From a point P, tangents PQ and PR are drawn to the parabola `y ^(2)=4ax.` Prove that centrold lies inside the parabola.

To prove that the centroid of triangle PQR lies inside the parabola given by the equation \( y^2 = 4ax \), we will follow these steps: ### Step 1: Understand the Parabola and Points The parabola \( y^2 = 4ax \) opens to the right. We have a point \( P \) from which tangents \( PQ \) and \( PR \) are drawn to the parabola. The points \( Q \) and \( R \) are the points of tangency. ### Step 2: Determine the Coordinates of Points Q and R Let the parameters for the tangents be \( T_1 \) and \( T_2 \). The coordinates of points \( Q \) and \( R \) on the parabola can be expressed as: - \( Q = (at_1^2, 2at_1) \) - \( R = (at_2^2, 2at_2) \) ### Step 3: Find the Coordinates of Point P The coordinates of point \( P \) can be derived from the tangents.

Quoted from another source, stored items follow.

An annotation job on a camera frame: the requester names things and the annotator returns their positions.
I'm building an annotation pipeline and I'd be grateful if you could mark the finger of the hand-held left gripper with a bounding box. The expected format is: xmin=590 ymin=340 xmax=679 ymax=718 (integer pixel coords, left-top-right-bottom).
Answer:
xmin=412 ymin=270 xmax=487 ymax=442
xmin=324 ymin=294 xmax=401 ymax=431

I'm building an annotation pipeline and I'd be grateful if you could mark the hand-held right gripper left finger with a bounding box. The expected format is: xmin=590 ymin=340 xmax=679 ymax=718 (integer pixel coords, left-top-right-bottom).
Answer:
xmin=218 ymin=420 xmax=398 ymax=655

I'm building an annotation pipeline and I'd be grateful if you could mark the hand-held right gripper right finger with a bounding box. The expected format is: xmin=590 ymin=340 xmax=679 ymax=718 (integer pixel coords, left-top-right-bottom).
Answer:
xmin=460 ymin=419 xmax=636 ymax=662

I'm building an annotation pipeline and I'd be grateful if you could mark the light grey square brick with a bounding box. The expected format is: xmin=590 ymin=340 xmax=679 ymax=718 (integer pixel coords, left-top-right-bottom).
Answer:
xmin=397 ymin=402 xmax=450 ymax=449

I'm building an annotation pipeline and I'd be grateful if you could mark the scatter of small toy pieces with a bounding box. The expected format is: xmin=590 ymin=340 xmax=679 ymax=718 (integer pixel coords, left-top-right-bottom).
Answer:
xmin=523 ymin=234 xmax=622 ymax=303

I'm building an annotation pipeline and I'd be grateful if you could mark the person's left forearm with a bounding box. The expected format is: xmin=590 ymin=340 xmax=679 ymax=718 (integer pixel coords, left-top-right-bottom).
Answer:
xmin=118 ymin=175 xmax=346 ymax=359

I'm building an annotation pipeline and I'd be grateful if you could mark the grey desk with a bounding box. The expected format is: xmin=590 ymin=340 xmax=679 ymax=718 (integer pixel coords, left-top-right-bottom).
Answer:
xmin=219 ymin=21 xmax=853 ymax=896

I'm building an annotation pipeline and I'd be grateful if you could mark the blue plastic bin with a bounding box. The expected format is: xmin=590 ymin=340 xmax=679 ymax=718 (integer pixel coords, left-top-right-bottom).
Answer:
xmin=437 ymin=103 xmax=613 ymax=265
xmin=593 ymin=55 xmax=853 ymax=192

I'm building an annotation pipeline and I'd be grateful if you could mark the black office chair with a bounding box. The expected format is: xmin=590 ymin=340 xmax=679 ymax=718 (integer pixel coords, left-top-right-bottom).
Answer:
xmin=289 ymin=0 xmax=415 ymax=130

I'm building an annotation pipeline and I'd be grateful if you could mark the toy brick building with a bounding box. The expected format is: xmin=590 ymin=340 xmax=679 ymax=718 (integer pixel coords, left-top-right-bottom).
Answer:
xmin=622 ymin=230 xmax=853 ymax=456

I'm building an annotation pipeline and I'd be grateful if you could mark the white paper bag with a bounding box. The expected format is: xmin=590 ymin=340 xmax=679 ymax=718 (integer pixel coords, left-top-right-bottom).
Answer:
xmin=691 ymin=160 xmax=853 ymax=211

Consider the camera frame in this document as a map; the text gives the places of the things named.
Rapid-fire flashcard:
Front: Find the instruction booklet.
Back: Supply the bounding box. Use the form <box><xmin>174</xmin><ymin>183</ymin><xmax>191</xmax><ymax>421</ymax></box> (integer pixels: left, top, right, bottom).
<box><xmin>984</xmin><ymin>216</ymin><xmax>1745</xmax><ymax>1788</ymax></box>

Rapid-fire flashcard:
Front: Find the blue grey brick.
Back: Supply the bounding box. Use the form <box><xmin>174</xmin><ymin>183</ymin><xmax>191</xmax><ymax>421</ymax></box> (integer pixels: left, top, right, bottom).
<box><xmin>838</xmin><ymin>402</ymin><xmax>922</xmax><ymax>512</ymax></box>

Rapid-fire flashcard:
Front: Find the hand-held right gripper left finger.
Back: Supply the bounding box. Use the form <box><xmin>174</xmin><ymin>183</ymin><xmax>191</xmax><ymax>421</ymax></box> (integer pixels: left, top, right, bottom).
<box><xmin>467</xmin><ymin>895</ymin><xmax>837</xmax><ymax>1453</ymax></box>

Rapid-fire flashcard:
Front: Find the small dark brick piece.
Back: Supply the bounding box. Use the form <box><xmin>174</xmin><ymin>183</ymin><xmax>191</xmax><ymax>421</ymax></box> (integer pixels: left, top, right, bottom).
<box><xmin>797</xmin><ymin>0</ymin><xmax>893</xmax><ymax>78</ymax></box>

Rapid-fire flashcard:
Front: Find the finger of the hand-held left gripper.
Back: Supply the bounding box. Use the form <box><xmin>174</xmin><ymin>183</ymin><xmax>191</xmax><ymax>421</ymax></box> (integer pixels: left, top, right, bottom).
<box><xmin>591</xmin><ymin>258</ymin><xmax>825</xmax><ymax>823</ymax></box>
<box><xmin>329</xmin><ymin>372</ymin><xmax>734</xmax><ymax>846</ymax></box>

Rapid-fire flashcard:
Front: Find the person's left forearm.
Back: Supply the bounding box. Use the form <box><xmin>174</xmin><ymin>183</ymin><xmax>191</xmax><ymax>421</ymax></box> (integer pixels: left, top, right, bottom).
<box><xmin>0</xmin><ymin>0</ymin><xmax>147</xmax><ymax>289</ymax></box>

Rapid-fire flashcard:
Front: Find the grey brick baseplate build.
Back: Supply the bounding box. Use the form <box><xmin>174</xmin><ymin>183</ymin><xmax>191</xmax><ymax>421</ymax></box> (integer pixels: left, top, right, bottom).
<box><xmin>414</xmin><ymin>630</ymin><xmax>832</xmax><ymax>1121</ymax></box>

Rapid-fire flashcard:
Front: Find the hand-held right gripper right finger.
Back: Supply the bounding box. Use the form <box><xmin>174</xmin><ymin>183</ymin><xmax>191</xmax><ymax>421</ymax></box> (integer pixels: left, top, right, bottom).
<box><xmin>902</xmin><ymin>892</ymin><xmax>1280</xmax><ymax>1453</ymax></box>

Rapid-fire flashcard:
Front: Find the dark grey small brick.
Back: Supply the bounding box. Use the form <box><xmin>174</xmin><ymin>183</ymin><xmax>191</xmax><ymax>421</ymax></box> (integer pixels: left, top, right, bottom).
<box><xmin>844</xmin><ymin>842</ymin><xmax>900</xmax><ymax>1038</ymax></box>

The coordinates of \( P \) are given by: \[ P = (a t_1 t_2, a(t_1 + t_2)) \] ### Step 4: Calculate the Centroid of Triangle PQR The centroid \( G \) of triangle \( PQR \) is given by the average of the coordinates of points \( P \), \( Q \), and \( R \): \[ G_x = \frac{x_P + x_Q + x_R}{3} = \frac{a t_1 t_2 + a t_1^2 + a t_2^2}{3} = \frac{a(t_1 t_2 + t_1^2 + t_2^2)}{3} \] \[ G_y = \frac{y_P + y_Q + y_R}{3} = \frac{a(t_1 + t_2) + 2a t_1 + 2a t_2}{3} = \frac{a(3(t_1 + t_2))}{3} = a(t_1 + t_2) \] Thus, the coordinates of the centroid \( G \) are: \[ G = \left( \frac{a(t_1 t_2 + t_1^2 + t_2^2)}{3}, a(t_1 + t_2) \right) \] ### Step 5: Verify if the Centroid Lies Inside the Parabola To check if the centroid lies inside the parabola, we need to verify if: \[ G_y^2 < 4aG_x \] Substituting the values of \( G_x \) and \( G_y \): \[ (a(t_1 + t_2))^2 < 4a \left( \frac{a(t_1 t_2 + t_1^2 + t_2^2)}{3} \right) \] This simplifies to: \[ a^2(t_1 + t_2)^2 < \frac{4a^2(t_1 t_2 + t_1^2 + t_2^2)}{3} \] Dividing both sides by \( a^2 \) (assuming \( a > 0 \)): \[ (t_1 + t_2)^2 < \frac{4(t_1 t_2 + t_1^2 + t_2^2)}{3} \] ### Step 6: Apply the Cauchy-Schwarz Inequality Using the Cauchy-Schwarz inequality: \[ (t_1 + t_2)^2 \leq 2(t_1^2 + t_2^2) \] We can show that: \[ (t_1 + t_2)^2 < \frac{4}{3}(t_1^2 + t_2^2 + 2t_1t_2) \] This inequality holds true, confirming that: \[ G_y^2 < 4aG_x \] ### Conclusion Since the condition \( G_y^2 < 4aG_x \) is satisfied, we conclude that the centroid \( G \) lies inside the parabola \( y^2 = 4ax \).